Another letdown is the music, both soundtracks have been left unchanged; this is not a huge loss considering they were great to begin with but I can’t help but wish that Bandai Namco shelled out the resources to revamp the music to match the visual upgrade. Beyond that, there are some peripheral changes like expanded tutorials, tweaked translations, and difficulty options. Easy and Normal difficulties are both available at the start with the Hard difficulty unlocking after completing a playthrough. The two main differences in these difficulties are how much health you have per life and how far your wind bullet reaches. Easy is the only difficulty to feature the extended range wind bullet, which feels much better than the shorter reach on Normal and Hard. But Easy mode also has a massive health gauge and infinite lives so it becomes a choice between gutting the difficulty or playing with worse controls. Thankfully you can swap between difficulties whenever you want so I suggest you find the one that feels best to you early on and then stick to that one for the remainder of your playthrough.

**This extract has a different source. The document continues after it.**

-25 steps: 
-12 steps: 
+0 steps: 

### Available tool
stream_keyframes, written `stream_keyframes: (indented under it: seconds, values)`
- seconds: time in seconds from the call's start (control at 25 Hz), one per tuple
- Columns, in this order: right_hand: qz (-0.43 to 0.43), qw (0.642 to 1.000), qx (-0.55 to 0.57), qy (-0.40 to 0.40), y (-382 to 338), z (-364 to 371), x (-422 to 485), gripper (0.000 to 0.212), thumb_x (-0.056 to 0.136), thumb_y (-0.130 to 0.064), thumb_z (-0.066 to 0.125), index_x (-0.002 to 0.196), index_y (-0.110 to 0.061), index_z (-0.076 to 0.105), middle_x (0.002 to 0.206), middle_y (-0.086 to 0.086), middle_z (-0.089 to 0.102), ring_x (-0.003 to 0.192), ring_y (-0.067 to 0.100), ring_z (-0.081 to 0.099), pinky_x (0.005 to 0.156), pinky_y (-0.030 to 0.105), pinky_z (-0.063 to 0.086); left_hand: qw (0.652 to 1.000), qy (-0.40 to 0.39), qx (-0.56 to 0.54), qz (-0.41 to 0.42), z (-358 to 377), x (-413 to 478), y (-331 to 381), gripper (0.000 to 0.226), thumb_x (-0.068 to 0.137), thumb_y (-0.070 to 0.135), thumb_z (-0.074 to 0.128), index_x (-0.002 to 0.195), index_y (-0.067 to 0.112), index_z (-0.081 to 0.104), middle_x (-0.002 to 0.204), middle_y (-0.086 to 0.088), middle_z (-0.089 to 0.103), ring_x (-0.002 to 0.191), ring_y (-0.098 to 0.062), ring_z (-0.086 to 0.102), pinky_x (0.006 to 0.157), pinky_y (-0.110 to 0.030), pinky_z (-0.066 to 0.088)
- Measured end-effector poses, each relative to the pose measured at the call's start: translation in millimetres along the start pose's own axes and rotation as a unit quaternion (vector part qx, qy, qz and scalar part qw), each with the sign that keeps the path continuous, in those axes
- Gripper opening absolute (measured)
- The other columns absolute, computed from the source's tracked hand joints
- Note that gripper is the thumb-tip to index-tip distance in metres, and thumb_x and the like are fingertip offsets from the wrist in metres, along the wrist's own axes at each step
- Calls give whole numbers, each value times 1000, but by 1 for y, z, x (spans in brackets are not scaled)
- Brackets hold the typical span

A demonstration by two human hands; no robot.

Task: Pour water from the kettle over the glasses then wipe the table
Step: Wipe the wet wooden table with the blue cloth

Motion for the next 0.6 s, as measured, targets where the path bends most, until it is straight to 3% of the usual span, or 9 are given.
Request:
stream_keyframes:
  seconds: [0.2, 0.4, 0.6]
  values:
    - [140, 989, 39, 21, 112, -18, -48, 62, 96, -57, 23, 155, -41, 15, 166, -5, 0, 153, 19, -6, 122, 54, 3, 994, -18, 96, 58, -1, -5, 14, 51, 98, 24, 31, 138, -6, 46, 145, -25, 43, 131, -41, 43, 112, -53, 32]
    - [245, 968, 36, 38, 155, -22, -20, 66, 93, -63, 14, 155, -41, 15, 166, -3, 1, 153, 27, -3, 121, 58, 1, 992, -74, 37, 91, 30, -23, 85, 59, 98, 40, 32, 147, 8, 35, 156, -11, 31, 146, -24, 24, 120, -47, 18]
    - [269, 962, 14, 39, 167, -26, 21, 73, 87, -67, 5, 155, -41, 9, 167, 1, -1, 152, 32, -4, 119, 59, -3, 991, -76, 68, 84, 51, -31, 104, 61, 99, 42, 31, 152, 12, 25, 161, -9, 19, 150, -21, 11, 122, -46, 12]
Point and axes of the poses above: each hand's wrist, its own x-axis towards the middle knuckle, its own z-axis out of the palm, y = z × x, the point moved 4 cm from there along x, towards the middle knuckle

It’s apparent that Phantasy Reverie Series was a budget job, but it stays in its lane and delivers two excellent games in one okay package. And yet this so-so port is maybe one of the greatest gaming gifts of the year. Thanks to it, I was able to reconnect with the simple pleasure of Door to Phantomile and also be introduced to the wonder that was Lunatea’s Veil for the very first time. After about eight hours spent across both titles, I’m reminded of how special these games are, in the whole grand pantheon of platforming icons there is still nothing quite like Klonoa. Thoughtful, intricate levels built around simple gratifying mechanics wrapped in a world that is dreamy and whimsical, yet with an undercurrent of melancholy. That’s why I wish Phantasy Reverie Series gave me just a little more or ran a little better. When something beloved has been lost for so long, it’s hard to not cling to any and every bit you can get in fear that it will be torn away from you yet again. Ultimately I’m just thankful for the chance that we have now to wipe the decades-old dust from these hidden gems. Maybe, if only for a moment, not so hidden anymore.